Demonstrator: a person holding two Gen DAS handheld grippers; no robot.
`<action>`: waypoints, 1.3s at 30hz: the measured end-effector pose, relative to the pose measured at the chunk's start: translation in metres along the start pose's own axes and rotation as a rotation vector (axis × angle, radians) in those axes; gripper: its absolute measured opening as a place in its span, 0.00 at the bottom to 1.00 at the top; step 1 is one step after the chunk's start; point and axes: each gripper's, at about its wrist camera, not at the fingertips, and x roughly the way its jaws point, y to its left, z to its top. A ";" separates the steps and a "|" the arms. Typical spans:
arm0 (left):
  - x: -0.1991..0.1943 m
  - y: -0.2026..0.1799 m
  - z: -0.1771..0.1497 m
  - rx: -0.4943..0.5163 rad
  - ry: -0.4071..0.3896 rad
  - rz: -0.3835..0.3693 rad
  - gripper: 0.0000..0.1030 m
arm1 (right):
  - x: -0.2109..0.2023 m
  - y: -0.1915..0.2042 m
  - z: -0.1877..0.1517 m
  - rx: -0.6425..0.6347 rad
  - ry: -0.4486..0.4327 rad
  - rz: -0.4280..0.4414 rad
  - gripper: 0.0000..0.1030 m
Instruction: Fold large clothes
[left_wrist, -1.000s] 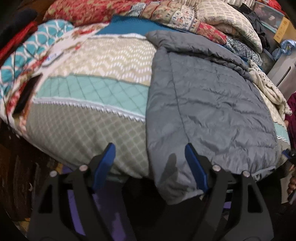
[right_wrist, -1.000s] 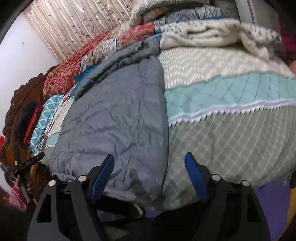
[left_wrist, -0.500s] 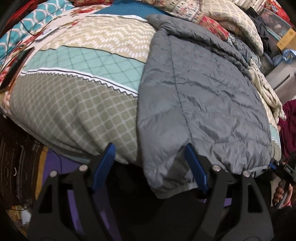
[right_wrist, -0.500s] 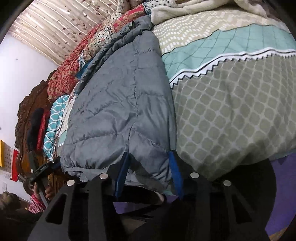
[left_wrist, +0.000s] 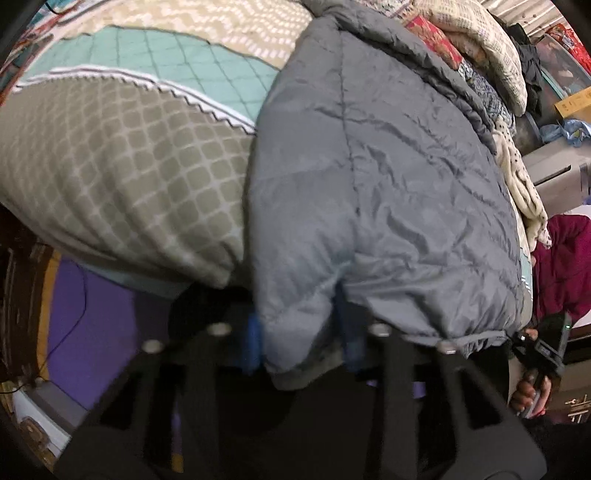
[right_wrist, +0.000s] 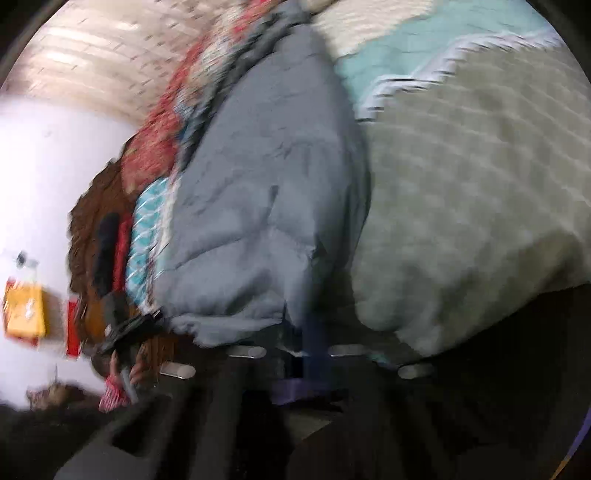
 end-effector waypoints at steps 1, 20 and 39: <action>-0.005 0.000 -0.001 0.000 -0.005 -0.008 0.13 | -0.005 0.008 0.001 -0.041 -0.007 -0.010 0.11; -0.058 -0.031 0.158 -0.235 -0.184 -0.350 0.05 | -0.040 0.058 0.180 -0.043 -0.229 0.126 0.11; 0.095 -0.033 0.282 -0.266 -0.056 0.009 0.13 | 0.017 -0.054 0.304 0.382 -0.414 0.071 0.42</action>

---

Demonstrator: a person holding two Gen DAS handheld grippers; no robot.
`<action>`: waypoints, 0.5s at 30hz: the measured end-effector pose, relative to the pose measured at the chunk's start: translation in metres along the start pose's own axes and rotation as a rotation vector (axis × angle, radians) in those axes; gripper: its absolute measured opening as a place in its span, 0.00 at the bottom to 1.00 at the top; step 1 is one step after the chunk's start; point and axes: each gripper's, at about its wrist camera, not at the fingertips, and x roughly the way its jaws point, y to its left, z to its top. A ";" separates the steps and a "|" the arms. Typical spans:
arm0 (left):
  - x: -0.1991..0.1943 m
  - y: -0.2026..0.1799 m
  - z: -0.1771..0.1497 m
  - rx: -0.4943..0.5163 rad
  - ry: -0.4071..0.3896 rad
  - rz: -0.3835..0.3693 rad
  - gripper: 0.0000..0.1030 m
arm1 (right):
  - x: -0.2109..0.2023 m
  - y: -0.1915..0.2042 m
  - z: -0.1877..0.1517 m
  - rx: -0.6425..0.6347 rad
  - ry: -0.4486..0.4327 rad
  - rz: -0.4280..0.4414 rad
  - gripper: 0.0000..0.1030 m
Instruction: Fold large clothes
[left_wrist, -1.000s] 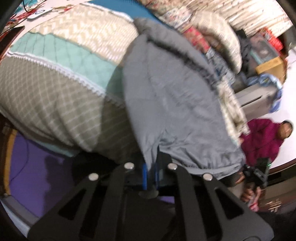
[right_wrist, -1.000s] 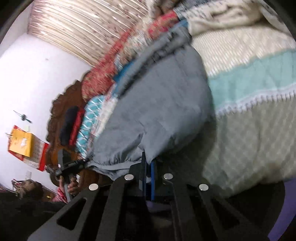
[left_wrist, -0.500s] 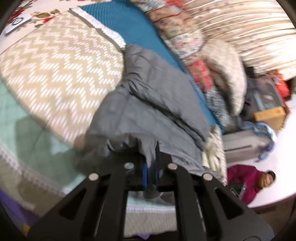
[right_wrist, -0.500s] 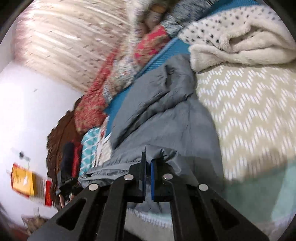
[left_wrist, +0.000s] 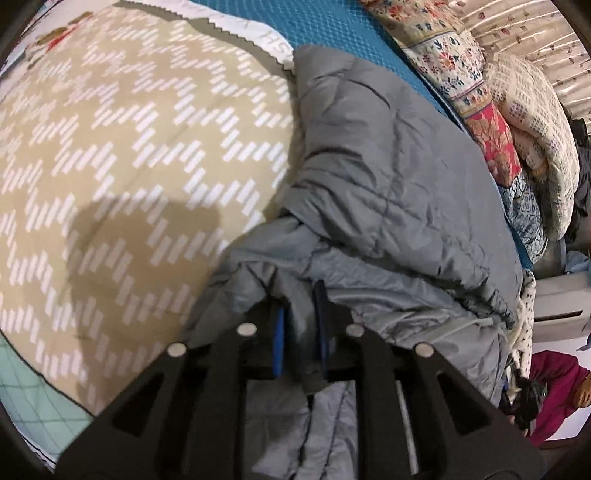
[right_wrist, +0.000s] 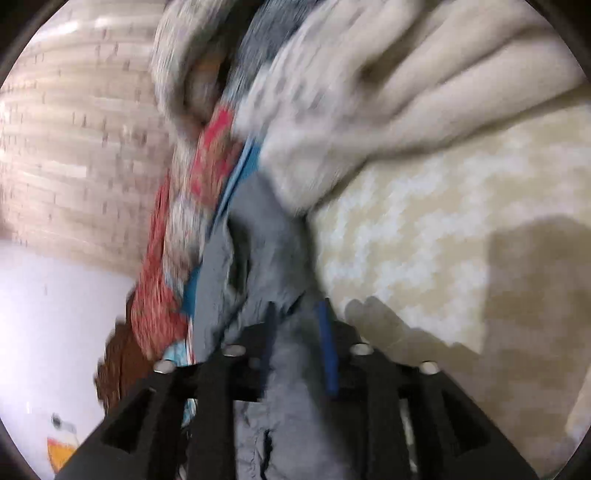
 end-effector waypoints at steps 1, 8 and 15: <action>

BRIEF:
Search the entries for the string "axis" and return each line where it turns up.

ANSWER FOR THE TASK:
`<action>`: waypoints, 1.3s at 30hz: the measured end-effector pose, relative to the pose measured at the chunk's start: translation in metres along the start pose's own axes and rotation as a rotation vector (axis × angle, radians) in those axes; gripper: its absolute measured opening as a place in its span, 0.00 at the bottom to 1.00 at the top; step 1 is one step after the chunk's start; point and axes: each gripper's, at about its wrist camera, not at the fingertips, and x roughly the way its jaws point, y to its left, z to its top. A ";" separates the steps and a "|" the arms. Typical spans:
`<action>`: waypoints, 0.5s at 30hz: the measured end-effector pose, relative to the pose measured at the chunk's start: translation in metres along the start pose's own axes and rotation as a rotation vector (axis × angle, radians) in those axes; gripper: its absolute measured opening as a place in its span, 0.00 at the bottom to 1.00 at the top; step 1 is one step after the chunk's start; point and axes: each gripper's, at about its wrist camera, not at the fingertips, and x roughly the way its jaws point, y to its left, z to its top. A ";" separates the steps and a "|" the arms. Typical spans:

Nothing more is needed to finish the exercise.